Task prompt — Once you find a line containing the word "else" in the entries below, copy it.

Material for this exercise —
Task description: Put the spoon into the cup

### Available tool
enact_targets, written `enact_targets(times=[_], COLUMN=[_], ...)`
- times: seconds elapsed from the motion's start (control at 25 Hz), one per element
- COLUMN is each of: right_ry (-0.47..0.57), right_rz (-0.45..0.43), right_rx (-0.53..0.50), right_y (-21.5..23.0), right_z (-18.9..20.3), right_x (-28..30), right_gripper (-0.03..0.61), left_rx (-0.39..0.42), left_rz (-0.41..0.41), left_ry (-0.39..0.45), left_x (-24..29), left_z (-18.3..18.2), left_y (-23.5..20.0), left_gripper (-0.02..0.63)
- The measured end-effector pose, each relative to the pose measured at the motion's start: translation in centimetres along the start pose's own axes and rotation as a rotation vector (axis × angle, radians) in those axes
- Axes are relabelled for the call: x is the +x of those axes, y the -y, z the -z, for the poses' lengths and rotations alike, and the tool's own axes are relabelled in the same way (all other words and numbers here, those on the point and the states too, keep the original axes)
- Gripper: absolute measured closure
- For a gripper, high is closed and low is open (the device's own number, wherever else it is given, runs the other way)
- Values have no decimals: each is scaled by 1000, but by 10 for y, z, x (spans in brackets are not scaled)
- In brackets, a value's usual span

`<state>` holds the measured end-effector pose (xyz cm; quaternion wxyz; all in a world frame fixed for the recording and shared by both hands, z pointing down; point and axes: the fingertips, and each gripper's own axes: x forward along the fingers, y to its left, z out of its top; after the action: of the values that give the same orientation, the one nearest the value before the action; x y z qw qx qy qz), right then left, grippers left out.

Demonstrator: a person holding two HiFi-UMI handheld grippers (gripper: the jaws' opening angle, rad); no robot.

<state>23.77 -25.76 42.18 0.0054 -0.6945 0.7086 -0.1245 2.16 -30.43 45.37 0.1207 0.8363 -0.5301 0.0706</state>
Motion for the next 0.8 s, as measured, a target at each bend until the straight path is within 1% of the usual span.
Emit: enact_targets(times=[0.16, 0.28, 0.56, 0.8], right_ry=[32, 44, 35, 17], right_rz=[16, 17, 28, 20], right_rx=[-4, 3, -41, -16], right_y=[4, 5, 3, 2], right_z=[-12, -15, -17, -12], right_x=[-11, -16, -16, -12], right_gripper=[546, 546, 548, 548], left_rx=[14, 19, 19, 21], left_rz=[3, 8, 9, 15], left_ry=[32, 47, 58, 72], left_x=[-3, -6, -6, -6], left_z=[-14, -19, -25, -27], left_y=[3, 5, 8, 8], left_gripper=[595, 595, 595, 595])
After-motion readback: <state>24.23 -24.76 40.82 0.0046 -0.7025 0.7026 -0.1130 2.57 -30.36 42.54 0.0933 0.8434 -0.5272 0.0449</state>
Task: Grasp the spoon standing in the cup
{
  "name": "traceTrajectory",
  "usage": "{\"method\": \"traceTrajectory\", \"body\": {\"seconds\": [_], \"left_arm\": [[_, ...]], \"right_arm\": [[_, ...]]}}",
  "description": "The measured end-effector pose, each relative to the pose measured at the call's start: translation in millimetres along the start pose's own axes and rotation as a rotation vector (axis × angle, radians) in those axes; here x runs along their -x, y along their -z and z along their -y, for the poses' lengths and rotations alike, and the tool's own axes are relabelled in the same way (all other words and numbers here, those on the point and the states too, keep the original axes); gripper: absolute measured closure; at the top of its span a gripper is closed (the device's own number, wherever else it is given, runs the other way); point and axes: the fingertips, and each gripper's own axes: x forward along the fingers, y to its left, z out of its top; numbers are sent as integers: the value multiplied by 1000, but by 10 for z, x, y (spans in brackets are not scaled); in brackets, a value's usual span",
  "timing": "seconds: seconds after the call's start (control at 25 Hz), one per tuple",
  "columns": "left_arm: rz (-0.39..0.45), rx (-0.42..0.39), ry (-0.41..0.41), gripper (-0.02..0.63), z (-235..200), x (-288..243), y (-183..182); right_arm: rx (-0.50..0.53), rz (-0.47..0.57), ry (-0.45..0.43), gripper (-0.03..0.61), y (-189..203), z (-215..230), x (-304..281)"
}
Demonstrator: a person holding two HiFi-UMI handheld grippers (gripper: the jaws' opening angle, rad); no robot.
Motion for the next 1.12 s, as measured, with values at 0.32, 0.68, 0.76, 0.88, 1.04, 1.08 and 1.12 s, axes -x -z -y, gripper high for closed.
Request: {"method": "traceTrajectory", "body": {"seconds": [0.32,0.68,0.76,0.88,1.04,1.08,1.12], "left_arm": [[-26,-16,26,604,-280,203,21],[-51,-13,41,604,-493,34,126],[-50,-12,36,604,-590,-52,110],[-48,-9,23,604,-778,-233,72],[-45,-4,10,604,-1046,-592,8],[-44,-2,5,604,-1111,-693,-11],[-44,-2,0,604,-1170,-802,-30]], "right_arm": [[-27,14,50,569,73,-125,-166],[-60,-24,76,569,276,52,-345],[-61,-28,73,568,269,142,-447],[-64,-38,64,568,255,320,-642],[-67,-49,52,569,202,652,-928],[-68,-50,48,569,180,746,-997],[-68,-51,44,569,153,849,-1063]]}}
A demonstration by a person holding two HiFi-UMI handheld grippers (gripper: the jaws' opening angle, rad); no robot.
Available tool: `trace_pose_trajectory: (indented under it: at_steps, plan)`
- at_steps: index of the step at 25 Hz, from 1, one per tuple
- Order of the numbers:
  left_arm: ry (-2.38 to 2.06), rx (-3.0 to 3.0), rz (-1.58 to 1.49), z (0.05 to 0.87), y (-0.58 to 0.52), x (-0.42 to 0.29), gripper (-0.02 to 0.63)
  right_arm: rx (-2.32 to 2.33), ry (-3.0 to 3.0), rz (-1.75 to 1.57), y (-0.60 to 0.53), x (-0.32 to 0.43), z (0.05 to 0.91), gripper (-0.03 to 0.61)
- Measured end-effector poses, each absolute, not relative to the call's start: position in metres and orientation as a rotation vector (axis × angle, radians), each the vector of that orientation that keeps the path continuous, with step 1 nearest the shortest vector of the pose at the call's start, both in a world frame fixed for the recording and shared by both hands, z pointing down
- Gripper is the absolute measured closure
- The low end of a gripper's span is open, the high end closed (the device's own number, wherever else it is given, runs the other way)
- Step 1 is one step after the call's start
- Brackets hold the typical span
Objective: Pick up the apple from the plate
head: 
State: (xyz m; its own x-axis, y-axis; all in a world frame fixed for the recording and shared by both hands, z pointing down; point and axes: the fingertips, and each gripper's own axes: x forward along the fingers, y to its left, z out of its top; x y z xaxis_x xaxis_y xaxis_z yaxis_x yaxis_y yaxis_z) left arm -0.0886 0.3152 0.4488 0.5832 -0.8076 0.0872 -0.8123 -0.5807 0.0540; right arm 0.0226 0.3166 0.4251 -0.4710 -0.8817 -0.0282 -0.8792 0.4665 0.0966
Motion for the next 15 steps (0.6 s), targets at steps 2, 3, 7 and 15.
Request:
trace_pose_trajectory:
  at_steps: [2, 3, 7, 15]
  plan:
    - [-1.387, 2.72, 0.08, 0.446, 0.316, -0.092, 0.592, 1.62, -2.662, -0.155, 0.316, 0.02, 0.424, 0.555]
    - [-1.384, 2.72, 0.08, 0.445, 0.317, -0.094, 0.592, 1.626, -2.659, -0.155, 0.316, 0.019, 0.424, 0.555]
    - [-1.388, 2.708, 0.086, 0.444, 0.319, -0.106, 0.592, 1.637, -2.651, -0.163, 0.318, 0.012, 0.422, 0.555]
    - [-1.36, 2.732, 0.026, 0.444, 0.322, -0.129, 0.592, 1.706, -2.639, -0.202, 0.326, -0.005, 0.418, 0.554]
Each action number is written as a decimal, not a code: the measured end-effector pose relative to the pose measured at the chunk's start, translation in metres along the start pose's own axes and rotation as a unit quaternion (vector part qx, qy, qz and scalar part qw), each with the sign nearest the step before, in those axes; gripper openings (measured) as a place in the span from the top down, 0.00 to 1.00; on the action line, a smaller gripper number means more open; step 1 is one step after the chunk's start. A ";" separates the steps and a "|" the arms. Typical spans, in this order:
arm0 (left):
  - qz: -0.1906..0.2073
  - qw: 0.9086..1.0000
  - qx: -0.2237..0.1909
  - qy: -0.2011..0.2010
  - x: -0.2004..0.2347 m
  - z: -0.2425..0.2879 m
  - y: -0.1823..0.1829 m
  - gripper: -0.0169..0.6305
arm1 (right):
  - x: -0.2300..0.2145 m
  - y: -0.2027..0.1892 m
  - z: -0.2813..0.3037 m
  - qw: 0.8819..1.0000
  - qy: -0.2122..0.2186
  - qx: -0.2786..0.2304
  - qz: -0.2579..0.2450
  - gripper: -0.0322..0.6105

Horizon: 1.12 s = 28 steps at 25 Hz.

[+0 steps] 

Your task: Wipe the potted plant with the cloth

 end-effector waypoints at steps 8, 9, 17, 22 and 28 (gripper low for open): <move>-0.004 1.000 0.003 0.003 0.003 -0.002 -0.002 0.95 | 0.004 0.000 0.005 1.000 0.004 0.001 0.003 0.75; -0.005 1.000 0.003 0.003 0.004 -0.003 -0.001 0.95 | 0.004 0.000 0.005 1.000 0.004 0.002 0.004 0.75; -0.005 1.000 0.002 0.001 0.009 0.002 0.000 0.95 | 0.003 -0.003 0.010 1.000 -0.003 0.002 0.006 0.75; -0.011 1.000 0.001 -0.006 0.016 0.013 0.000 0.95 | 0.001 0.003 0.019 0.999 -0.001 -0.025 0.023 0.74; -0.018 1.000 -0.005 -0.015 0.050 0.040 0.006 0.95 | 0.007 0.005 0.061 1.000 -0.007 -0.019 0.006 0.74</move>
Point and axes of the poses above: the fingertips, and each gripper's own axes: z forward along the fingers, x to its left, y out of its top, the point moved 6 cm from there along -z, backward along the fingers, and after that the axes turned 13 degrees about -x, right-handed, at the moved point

Expected output —
- For a gripper, high is closed and low is open (the device's own number, wherever else it is given, runs the other way)
  "description": "The measured end-effector pose, each relative to the pose measured at the call's start: translation in millimetres along the start pose's own axes and rotation as a rotation vector (axis × angle, radians) in those axes; here x runs along their -x, y along their -z and z along their -y, for the poses' lengths and rotations alike, and the tool's own axes are relabelled in the same way (all other words and numbers here, those on the point and the states too, keep the original axes); gripper: absolute measured closure; at the top of its span a gripper is closed (the device's own number, wherever else it is given, runs the other way); point and axes: the fingertips, and each gripper's own axes: x forward along the fingers, y to its left, z out of its top; numbers are sent as integers: the value multiplied by 1000, but by 10 for z, x, y (spans in brackets are not scaled); in brackets, a value's usual span",
- The low end of a gripper's span is open, the high end closed (the device's own number, wherever else it is given, runs the other way)

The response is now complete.